Él sabía esperar. Esteban siempre regresaba.
El personal del hospital ya se había acostumbrado a su presencia. La doctora Mendoza, que salía siempre a las cinco de la tarde, le había puesto un recipiente con agua fresca. Carlos, el guardia de seguridad, le guardaba parte de su sándwich cada día. "Eres un perro fiel", le decía mientras le rascaba las orejas. "Ojalá las personas fueran como tú."
Esta mañana era diferente. Boris lo sintió antes de verlo. Un aroma familiar mezclado con otros olores extraños. Su cola comenzó a moverse levemente, sus orejas se irguieron. Cuando las puertas automáticas se abrieron, ahí estaba Esteban.
Pero algo había cambiado. El hombre caminaba más lento, con un bastón, y tenía tubos transparentes que le salían de la nariz. Se veía más delgado, más frágil. Pero era él.
Boris no corrió como habría hecho antes. Se acercó despacio, como si entendiera que su humano era ahora más delicado. Se sentó frente a él y levantó la cabeza. Esteban se inclinó con dificultad y le acarició la cabeza con manos temblorosas.
—Perdóname, Boris. Perdóname por tardar tanto.
Boris lamió suavemente la mano de Esteban. No importaba el tiempo. No importaban los días vacíos. Su humano había regresado.
La doctora Mendoza se acercó a ellos con una sonrisa.
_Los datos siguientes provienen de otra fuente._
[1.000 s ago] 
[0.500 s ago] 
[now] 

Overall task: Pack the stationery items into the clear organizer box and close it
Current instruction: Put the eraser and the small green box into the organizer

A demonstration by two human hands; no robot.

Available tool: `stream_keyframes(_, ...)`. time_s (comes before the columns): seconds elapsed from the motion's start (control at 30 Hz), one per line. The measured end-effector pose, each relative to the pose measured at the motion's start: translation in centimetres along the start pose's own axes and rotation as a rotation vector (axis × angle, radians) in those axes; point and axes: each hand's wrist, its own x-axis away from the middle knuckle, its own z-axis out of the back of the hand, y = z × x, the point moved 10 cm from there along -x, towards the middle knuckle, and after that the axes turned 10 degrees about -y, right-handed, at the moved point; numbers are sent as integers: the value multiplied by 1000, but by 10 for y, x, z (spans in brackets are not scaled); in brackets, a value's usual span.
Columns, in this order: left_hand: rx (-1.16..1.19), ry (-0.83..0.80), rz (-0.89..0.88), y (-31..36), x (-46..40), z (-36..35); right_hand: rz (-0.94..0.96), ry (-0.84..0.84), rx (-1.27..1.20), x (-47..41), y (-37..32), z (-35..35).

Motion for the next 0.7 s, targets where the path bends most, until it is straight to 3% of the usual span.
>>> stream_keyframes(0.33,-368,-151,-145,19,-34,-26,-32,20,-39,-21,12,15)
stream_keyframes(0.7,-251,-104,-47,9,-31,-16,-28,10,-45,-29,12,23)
—Señor Esteban, este perro no se ha movido de aquí en tres semanas. Ni con lluvia, ni con frío. Los enfermeros lo alimentaron, pero él nunca dejó de esperar.
Esteban miró a Boris con los ojos húmedos.
—Es que él no sabe rendirse, doctora. Nunca ha sabido.
Mientras caminaban lentamente hacia casa, Boris manteniéndose cerca pero sin tirar de la correa, la gente los observaba con ternura. El perro que había esperado, el hombre que había regresado.
Esa noche, Boris se acurrucó junto a la cama de Esteban, que ahora era un colchón médico en la sala. Su humano ya no era el mismo de antes, y tal vez nunca volvería a serlo completamente. Pero estaban juntos.
Esteban le acarició el lomo suavemente.
—Gracias por recordarme que el amor no entiende de imposibles, Boris. Que esperar no es perder el tiempo cuando esperas por quien vale la pena.
Boris cerró los ojos, sintiendo por primera vez en semanas la paz de estar en el lugar correcto. Había aprendido que el amor verdadero no mide el tiempo, solo mide la certeza. Y él siempre había estado seguro de que Esteban regresaría.
Porque eso es lo que hace la familia: regresa, siempre regresa.